*TASK GOAL*
Scan the entries below and tally the lines that include "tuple". Return nothing but the tally.

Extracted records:
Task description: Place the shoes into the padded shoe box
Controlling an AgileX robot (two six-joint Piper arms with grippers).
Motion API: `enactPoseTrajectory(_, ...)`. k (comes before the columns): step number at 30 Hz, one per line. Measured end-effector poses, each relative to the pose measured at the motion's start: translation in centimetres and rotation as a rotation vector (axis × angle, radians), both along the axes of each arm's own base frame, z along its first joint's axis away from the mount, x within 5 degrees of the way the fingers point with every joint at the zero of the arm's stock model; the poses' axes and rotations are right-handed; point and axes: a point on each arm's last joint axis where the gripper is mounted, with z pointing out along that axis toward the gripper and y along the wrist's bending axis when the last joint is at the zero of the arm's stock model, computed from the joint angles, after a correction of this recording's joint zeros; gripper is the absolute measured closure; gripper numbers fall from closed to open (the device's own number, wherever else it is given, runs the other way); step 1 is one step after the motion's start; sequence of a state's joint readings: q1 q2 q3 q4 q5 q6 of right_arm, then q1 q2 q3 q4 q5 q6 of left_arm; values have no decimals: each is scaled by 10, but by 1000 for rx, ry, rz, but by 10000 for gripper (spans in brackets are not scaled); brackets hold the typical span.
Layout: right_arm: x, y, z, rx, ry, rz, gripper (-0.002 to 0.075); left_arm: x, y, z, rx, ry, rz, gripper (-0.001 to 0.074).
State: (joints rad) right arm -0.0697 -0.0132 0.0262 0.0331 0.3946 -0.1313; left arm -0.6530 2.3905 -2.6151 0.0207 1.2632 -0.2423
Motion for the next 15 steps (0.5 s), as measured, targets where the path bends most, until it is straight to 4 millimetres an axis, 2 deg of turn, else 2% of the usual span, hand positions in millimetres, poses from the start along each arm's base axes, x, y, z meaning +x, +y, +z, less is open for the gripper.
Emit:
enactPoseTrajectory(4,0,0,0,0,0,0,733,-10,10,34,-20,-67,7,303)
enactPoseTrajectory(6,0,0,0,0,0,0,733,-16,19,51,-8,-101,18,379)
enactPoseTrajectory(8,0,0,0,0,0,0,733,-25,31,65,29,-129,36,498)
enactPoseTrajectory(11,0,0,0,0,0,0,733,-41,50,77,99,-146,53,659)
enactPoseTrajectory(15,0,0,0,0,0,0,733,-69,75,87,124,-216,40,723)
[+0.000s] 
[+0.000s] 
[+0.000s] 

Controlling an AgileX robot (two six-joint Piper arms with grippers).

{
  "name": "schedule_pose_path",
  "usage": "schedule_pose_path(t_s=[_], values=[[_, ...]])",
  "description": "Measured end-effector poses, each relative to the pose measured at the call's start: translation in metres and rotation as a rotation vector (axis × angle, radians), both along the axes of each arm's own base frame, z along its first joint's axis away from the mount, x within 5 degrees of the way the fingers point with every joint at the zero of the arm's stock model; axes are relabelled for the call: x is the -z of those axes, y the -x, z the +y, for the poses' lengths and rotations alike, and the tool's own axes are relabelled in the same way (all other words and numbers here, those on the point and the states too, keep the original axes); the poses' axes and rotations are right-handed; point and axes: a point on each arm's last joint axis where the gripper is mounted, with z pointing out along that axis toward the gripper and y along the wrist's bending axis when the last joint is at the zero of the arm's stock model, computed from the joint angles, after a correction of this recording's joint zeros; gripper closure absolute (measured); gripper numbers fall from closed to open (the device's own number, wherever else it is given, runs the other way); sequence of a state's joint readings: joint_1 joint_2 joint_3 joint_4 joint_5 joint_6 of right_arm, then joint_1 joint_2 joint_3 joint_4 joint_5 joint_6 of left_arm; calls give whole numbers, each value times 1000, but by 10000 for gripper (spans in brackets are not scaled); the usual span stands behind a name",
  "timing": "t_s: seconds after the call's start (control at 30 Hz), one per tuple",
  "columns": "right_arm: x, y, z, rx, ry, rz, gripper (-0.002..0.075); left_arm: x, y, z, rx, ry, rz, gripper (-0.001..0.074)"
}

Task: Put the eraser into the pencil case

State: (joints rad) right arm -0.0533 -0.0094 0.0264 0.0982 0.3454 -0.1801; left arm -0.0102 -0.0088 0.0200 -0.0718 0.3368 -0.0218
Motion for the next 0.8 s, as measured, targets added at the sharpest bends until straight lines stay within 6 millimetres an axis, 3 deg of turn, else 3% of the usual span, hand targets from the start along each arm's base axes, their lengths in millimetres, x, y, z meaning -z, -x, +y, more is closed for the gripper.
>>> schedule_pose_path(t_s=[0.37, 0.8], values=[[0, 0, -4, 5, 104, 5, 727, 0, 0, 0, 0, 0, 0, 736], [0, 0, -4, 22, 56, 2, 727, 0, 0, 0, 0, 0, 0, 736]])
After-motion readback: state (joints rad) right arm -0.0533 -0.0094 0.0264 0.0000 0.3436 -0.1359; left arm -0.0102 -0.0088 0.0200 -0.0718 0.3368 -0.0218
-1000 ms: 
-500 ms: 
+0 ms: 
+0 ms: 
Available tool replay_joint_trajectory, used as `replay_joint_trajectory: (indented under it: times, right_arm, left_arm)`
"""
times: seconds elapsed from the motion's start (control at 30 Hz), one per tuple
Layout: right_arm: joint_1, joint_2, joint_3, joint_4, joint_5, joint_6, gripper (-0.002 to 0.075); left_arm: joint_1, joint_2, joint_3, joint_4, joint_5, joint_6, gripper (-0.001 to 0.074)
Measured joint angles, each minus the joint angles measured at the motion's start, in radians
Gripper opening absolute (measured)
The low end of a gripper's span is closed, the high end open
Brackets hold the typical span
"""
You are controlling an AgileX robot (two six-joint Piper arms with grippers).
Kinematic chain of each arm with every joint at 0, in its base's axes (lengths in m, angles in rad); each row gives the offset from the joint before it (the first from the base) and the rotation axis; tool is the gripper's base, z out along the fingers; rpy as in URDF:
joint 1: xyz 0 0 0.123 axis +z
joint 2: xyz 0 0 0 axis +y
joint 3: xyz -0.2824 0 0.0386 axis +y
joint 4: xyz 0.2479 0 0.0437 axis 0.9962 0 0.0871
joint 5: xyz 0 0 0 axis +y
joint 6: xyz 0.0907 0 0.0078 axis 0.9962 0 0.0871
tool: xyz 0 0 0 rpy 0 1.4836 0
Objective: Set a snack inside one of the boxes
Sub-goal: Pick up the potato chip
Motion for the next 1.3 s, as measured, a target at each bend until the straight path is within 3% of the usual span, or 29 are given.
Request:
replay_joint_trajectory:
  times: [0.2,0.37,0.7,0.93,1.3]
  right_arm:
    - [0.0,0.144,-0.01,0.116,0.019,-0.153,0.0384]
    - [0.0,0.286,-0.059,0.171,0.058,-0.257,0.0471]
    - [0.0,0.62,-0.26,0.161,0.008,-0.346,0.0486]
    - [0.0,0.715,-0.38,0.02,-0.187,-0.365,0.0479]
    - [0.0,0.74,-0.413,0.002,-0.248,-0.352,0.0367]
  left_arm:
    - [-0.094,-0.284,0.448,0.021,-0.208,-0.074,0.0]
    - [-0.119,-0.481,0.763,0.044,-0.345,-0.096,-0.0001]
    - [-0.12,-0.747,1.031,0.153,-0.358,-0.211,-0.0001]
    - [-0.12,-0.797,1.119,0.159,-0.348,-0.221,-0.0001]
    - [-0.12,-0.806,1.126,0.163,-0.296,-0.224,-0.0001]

*RESPONSE AREA*
2